It's an uphill slog for Ben Bernanke trying to coax people to trust the banks when the banks don't even trust each other - although it doesn't appear to have deterred him in the least from extending the hand for further lashings of corporate welfare.
It was fitting that the US central banker delivered his first public policy speech in the city of Charles Dickens last night as his message was ''More please, Sir''.
Fiscal stimulus alone would not be enough to deliver a lasting US recovery, said Bernanke at the London School of Economics. The Government may need to inject more capital into the banks. The sheer burden of distressed assets on their balance sheets made it hard for them to lend and raise new capital, the poor dears.
Once again, indefatigueably, the world's top central banker has skirted around the central issue: trust. It's gone. And chucking more money at Wall Street began to look desperate many long months ago.
Cost balloons
On Goldman Sachs reckonings, the cost of the 2008 credit crisis, or GFC (Global Financial Crisis) as is its moniker, is $US4.6 trillion, and counting.
It has even surpassed the aggregate cost of the Marshall Plan, the Louisiana Purchase, the Race to the Moon, the Savings and Loans crisis, the Korean War, the New Deal, the Invasion of Iraq, the Vietnam War and Nasa combined. And that's inflation adjusted.
The only event which even comes close in terms of cost, says Goldman, is World War II, which cost $US288 billion, or $US3.6 trillion in inflation-adjusted terms and that lasted three years and nine months (for the Americans at least).
Of course, these figures ignore the fact that markets and asset prices had sailed to insane highs in an orgy of leverage which had peaked in late 2007. They are coming off a high base in other words. Too high a base.
Actual corporate write-offs world-wide now top $US1 trillion, while $US926 billion has been raised world-wide of which $US555 billion has been raised in the US.
Governments have stood in the breach. Taxpayers have funded bail-outs. And taxes will rise. In the wake of the Great Depression, the top tax rate in the US rose from 25% to 79% during the 1930s.
Running out of ammo
In the come year alone the US budget deficit is expected to rise to $US1.5 trillion to $US2 trillion and Bernanke has already exhausted his armoury on the monetary front.

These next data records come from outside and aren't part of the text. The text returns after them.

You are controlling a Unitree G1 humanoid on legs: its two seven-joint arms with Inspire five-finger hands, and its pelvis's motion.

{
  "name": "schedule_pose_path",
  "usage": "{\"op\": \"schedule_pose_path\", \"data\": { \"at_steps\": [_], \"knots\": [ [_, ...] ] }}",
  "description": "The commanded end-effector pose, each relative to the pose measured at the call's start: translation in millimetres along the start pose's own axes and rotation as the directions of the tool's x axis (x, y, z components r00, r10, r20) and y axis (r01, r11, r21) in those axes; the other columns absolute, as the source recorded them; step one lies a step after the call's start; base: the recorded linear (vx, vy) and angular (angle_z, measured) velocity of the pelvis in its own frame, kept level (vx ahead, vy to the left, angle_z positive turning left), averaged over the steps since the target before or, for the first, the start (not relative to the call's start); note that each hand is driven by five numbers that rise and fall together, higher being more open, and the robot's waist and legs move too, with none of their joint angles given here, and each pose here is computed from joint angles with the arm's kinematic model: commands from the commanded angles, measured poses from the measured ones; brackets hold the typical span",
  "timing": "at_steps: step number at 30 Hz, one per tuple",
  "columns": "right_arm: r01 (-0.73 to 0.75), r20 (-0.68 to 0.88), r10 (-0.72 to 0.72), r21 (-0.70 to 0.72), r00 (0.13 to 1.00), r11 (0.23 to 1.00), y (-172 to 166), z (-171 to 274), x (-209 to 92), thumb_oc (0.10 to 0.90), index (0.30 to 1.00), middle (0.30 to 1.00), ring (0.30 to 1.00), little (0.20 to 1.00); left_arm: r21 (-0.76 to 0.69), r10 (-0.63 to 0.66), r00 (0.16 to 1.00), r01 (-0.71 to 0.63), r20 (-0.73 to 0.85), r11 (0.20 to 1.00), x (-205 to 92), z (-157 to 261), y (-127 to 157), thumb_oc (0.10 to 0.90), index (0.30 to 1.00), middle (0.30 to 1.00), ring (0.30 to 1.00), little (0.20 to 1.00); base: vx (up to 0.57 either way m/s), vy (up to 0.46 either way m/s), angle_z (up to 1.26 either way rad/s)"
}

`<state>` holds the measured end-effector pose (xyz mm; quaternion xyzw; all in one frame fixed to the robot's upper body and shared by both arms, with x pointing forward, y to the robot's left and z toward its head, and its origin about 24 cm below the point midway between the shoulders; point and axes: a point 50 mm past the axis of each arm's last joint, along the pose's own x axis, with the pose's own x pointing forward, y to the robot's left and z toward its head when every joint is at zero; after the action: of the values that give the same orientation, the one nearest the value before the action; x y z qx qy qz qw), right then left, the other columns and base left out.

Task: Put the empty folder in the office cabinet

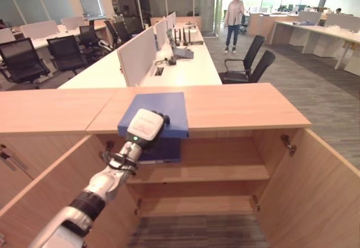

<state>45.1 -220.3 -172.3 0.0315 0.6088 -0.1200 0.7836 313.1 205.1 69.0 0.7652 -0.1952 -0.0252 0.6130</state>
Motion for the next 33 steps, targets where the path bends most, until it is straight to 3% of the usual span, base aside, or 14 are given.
{"op": "schedule_pose_path", "data": {
  "at_steps": [1,10,13,16,17,18,20,21,22,23,25,27,29,33],
  "knots": [
    [0.002,0.026,-0.002,-0.021,1.0,1.0,6,15,3,0.8,0.9,0.9,0.9,0.9,0.095,-0.034,0.995,0.042,-0.092,0.995,18,-29,7,0.4,0.3,0.3,0.3,0.3,0.0,0.0,0.0],
    [0.013,0.011,-0.013,-0.02,1.0,1.0,3,9,2,0.8,0.9,0.9,0.9,0.9,0.1,-0.029,0.992,0.041,-0.121,0.994,15,-37,8,0.4,0.3,0.3,0.3,0.3,0.0,0.0,0.0],
    [0.007,0.005,-0.007,-0.008,1.0,1.0,7,7,2,0.8,0.9,0.9,0.9,0.9,-0.052,0.125,0.982,-0.133,-0.141,0.99,24,-28,35,0.4,0.3,0.3,0.3,0.3,0.0,0.0,0.0],
    [-0.006,0.036,0.005,0.026,0.999,1.0,13,15,3,0.8,0.9,0.9,0.9,0.9,-0.32,0.288,0.95,-0.313,-0.122,0.894,14,-4,71,0.4,0.3,0.3,0.3,0.3,-0.02,0.001,-0.02],
    [-0.005,0.035,0.005,0.022,0.999,1.0,13,14,3,0.8,0.9,0.9,0.9,0.9,-0.322,0.284,0.951,-0.309,-0.125,0.895,12,-5,72,0.4,0.3,0.3,0.3,0.3,-0.07,-0.001,0.04],
    [-0.045,0.101,0.039,0.056,0.994,0.997,23,29,3,0.8,0.9,0.9,0.9,0.9,-0.501,0.356,0.924,-0.375,-0.138,0.78,-3,8,88,0.4,0.3,0.3,0.3,0.3,0.06,0.0,0.1],
    [-0.114,0.224,0.095,0.071,0.97,0.991,35,54,1,0.8,0.9,0.9,0.9,0.9,-0.693,0.373,0.912,-0.382,-0.173,0.612,-20,18,97,0.4,0.3,0.3,0.3,0.3,-0.02,-0.001,0.08],
    [-0.113,0.222,0.095,0.069,0.97,0.991,35,53,1,0.8,0.9,0.9,0.9,0.9,-0.695,0.369,0.913,-0.379,-0.174,0.611,-22,17,97,0.4,0.3,0.3,0.3,0.3,-0.04,0.001,0.06],
    [-0.189,0.4,0.157,0.041,0.903,0.981,43,89,-11,0.8,0.9,0.9,0.9,0.9,-0.815,0.341,0.913,-0.368,-0.226,0.447,-41,17,97,0.4,0.3,0.3,0.3,0.3,-0.05,0.0,0.11],
    [-0.227,0.5,0.187,0.018,0.846,0.974,45,111,-21,0.8,0.9,0.9,0.9,0.9,-0.866,0.328,0.91,-0.364,-0.253,0.342,-49,17,96,0.4,0.3,0.3,0.3,0.3,-0.13,-0.003,0.1],
    [-0.266,0.653,0.226,-0.04,0.722,0.963,40,142,-47,0.8,0.9,0.9,0.9,0.9,-0.906,0.282,0.913,-0.361,-0.294,0.222,-67,11,94,0.4,0.3,0.3,0.3,0.3,-0.04,-0.006,0.03],
    [-0.272,0.767,0.233,-0.079,0.598,0.959,29,166,-73,0.8,0.9,0.9,0.9,0.9,-0.915,0.259,0.909,-0.373,-0.327,0.153,-82,3,94,0.4,0.3,0.3,0.3,0.3,-0.02,-0.002,0.08],
    [-0.252,0.846,0.236,-0.126,0.477,0.959,19,186,-99,0.8,0.9,0.9,0.9,0.9,-0.925,0.226,0.905,-0.378,-0.361,0.036,-96,-3,92,0.4,0.3,0.3,0.3,0.3,0.04,0.004,0.08],
    [-0.229,0.925,0.249,-0.187,0.286,0.955,9,210,-141,0.8,0.9,0.9,0.9,0.9,-0.905,0.203,0.882,-0.408,-0.424,-0.117,-113,-14,95,0.4,0.3,0.3,0.3,0.3,-0.02,0.005,0.14]
  ]
}}
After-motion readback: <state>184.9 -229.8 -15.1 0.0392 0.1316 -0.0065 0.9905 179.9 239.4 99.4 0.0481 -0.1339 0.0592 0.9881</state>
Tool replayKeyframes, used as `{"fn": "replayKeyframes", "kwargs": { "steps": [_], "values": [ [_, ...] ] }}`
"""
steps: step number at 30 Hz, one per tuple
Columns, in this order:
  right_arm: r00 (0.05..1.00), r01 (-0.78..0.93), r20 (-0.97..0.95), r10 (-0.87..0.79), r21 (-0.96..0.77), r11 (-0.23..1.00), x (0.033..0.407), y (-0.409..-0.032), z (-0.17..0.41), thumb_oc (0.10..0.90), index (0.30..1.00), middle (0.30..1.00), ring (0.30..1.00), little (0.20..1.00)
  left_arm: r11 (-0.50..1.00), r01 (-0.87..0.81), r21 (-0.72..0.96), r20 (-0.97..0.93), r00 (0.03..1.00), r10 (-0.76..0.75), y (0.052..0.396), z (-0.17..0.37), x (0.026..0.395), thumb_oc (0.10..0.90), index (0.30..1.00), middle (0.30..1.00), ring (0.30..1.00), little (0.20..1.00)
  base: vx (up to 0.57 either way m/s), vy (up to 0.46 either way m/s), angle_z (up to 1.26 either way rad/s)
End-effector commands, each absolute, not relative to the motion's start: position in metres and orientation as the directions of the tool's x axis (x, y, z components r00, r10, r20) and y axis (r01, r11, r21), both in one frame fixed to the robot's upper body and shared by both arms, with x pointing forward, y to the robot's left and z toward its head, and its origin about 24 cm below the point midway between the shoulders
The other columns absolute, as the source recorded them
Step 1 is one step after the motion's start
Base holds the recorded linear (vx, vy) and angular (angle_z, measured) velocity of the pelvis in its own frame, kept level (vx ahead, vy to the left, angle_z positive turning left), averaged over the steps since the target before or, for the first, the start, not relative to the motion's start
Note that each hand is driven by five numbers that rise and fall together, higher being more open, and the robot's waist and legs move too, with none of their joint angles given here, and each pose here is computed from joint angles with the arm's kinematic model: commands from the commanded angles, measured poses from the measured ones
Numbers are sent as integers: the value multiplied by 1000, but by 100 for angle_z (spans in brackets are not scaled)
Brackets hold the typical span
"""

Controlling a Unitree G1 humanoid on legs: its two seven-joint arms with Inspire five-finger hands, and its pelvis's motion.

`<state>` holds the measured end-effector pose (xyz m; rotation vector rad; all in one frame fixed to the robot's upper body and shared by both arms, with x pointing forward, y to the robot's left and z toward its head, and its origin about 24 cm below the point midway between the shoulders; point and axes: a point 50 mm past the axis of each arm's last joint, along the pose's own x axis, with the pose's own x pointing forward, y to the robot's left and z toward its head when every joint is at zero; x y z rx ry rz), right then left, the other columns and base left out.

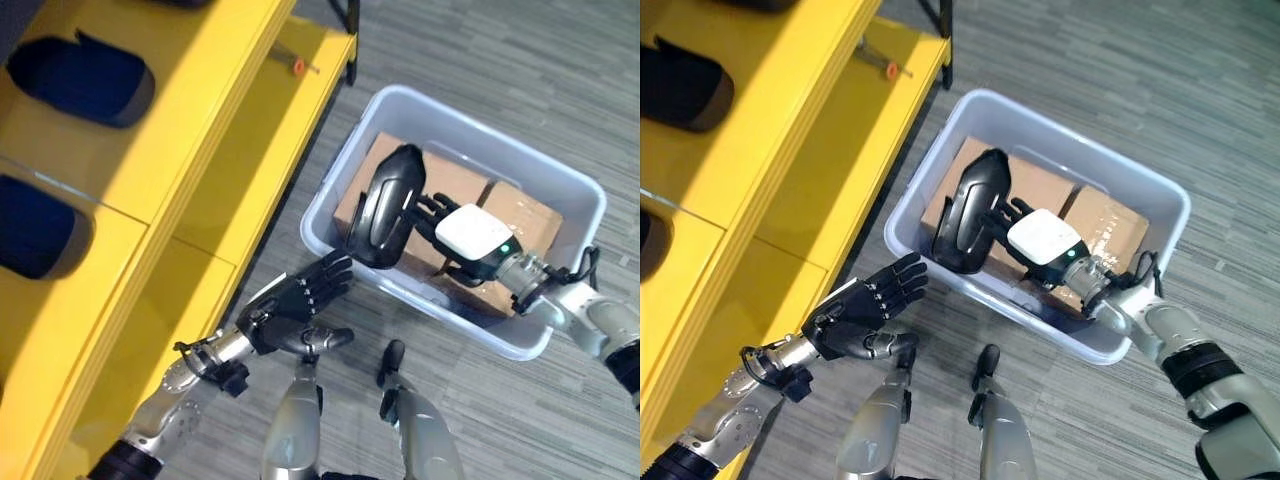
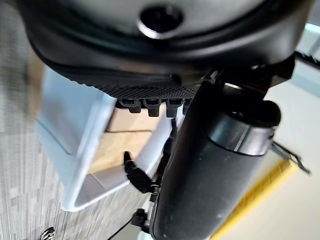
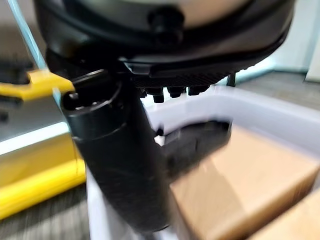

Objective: Move parts from the plastic box to the shelf.

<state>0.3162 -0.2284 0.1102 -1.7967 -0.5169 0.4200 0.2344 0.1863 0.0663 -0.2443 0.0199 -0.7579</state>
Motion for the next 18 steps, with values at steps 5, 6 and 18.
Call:
{"fn": "replayKeyframes", "kwargs": {
  "steps": [5, 6, 18],
  "values": [
    [786, 426, 240, 569, -878, -218, 332, -230, 152, 900, 1000, 1000, 1000, 1000, 639, 761, -108, 196, 647, -737, 184, 100, 231, 900, 1000, 1000, 1000, 1000, -76, -134, 13],
    [796, 450, 267, 542, -861, -237, 336, -234, 158, 900, 1000, 1000, 1000, 1000, 635, 767, -96, 189, 640, -745, 183, 100, 231, 900, 1000, 1000, 1000, 1000, -65, -114, 11],
    [796, 604, 504, 336, -621, -499, 348, -281, 192, 900, 1000, 1000, 1000, 1000, 588, 806, -74, 185, 590, -786, 179, 102, 227, 900, 1000, 1000, 1000, 1000, -52, -78, 7]
  ]
}}
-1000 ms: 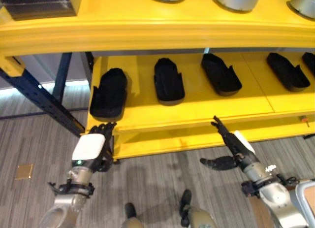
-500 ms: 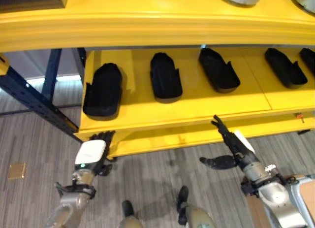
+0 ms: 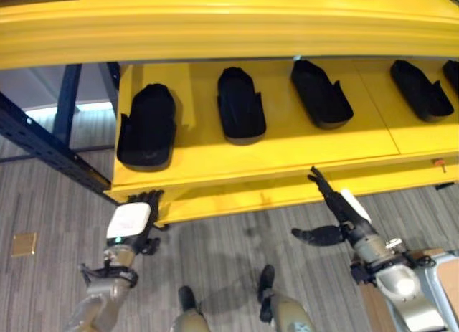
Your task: Move parts from the plastic box to the shelf.
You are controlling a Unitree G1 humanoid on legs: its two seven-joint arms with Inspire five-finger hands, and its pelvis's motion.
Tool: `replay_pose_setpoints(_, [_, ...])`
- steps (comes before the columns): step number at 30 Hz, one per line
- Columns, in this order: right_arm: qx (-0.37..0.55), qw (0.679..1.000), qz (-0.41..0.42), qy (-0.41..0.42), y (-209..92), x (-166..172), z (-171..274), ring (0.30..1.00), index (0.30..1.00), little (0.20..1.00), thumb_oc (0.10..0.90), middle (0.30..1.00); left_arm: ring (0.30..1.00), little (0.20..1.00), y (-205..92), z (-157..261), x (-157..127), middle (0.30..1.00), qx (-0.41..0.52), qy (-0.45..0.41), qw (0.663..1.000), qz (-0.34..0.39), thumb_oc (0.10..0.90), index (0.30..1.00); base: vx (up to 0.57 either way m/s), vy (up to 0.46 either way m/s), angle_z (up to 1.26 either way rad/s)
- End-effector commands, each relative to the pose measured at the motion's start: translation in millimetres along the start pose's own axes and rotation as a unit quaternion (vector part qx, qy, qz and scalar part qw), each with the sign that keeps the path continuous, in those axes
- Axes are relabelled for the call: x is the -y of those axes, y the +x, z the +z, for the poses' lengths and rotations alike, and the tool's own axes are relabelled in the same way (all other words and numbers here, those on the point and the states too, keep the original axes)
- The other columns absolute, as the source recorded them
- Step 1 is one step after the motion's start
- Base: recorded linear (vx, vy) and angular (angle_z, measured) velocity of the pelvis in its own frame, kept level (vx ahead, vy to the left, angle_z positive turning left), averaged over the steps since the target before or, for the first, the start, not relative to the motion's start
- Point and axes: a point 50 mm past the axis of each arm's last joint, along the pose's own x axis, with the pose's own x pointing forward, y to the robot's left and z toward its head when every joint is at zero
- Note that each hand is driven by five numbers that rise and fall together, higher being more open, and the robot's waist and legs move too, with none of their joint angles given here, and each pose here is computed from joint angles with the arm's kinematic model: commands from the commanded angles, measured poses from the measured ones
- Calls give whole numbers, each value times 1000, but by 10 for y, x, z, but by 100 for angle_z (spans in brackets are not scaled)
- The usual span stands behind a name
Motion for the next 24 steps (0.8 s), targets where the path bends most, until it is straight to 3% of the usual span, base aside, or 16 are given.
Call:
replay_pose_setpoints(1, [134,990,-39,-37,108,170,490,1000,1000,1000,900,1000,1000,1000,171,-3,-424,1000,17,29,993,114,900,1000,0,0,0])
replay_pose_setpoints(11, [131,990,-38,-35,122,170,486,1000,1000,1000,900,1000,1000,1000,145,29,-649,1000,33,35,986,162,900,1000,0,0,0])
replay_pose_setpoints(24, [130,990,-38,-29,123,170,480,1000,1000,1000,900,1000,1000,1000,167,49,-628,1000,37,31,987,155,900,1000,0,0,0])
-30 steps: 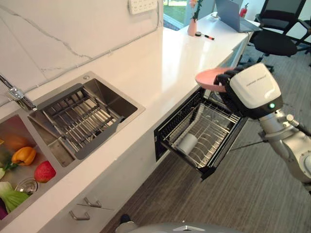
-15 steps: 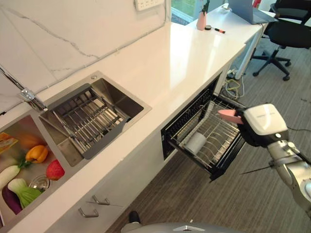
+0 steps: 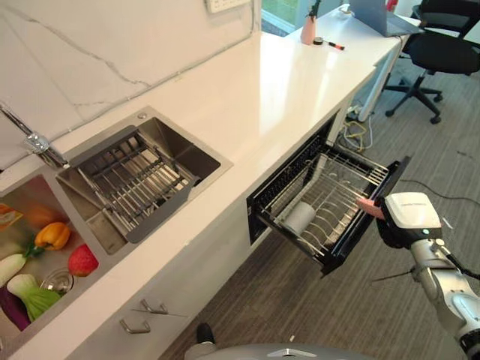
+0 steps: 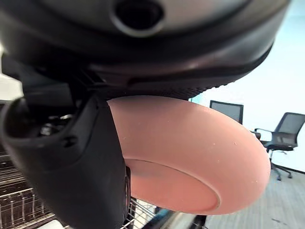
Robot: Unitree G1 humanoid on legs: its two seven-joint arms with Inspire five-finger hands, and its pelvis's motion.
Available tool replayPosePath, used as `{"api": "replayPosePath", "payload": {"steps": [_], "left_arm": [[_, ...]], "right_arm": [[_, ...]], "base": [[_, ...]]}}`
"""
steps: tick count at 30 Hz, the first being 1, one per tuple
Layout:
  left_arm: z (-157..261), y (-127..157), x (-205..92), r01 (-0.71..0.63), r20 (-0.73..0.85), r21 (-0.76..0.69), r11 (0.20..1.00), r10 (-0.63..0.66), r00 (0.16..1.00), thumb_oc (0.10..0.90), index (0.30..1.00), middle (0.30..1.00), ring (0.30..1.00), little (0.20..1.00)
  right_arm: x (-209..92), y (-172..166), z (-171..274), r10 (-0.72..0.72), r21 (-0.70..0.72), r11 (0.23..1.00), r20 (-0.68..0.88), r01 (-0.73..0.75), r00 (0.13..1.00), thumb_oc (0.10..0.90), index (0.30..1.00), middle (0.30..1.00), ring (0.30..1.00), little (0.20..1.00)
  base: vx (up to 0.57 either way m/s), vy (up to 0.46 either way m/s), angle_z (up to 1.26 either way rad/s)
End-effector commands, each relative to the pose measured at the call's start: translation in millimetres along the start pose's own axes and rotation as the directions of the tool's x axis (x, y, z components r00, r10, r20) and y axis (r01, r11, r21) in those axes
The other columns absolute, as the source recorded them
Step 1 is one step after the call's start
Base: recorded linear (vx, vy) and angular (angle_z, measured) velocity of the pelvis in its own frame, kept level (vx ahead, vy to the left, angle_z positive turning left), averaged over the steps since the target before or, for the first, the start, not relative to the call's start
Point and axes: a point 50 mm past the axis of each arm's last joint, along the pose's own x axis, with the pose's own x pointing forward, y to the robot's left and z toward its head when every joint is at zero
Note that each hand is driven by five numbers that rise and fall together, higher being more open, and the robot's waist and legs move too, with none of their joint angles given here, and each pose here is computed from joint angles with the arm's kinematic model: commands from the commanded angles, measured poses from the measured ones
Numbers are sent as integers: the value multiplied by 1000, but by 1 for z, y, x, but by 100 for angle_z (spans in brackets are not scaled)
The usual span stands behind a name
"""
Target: Place the dishes in the dishwasher.
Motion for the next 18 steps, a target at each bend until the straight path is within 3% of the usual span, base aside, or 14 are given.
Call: {"api": "replayPosePath", "payload": {"steps": [1, 14, 18], "left_arm": [[52, -13, 2, 48, 151, -11, 999, -46, 988, 800, 900, 900, 900, 900], [55, 0, 3, 14, 168, 4, 1000, -14, 986, 800, 900, 900, 900, 900], [63, 4, 2, 1, 197, 20, 1000, -5, 980, 800, 900, 900, 900, 900]], "right_arm": [[39, -51, -4, -182, -24, 983, 41, 183, 982, 400, 300, 300, 300, 300], [66, -31, -23, -83, 2, 997, -104, 83, 991, 400, 300, 300, 300, 300], [74, -27, -34, -25, -85, 996, -147, 13, 989, 400, 300, 300, 300, 300]], "base": [[-2, 17, 21], [-42, 1, 31], [-60, -4, 18]]}}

Since September 2007 rates have been hammered from 5.25% down to nearly zero. No more room to move.
Rates in Europe are heading rapidly in the same direction. The UK conceded its worse December retail figures on record last night.
Bernanke may have to live up to his nickname, Helicopter Ben, by tossing crisp bills out of a chopper into town squares if he wants to fire up confidence again - because faith in the American financial system has fairly vanished.
And it was America, home of innovation and the free market, to which the rest of the world looked for confidence and leadership.
It is a horrible picture. Although equity prices, having dived more 40% last year, are surely closer to the bottom that the top, the economic fall-out would appear to have much further to go. That would suggest a period of capitulation now, stock markets in malaise.
Year of recrimination
If 2008 was truly the annus horribilis for world markets, 2009 is shaping as the year of recrimination. As falling economic growth makes life tougher for almost everybody, the blame will be liberally spread for corporate disasters.
A global glut of lawyers - they are already at plague proportions in Australia - will ensure a frenzy of corporate ambulance chasing. The cost will be immense.
Meanwhile, the regulators are bolting, sprightly, from the starting gates as the punters have gone, the betting slips flutter lonely in the breeze and horses are being cajoled into their floats for the trip home.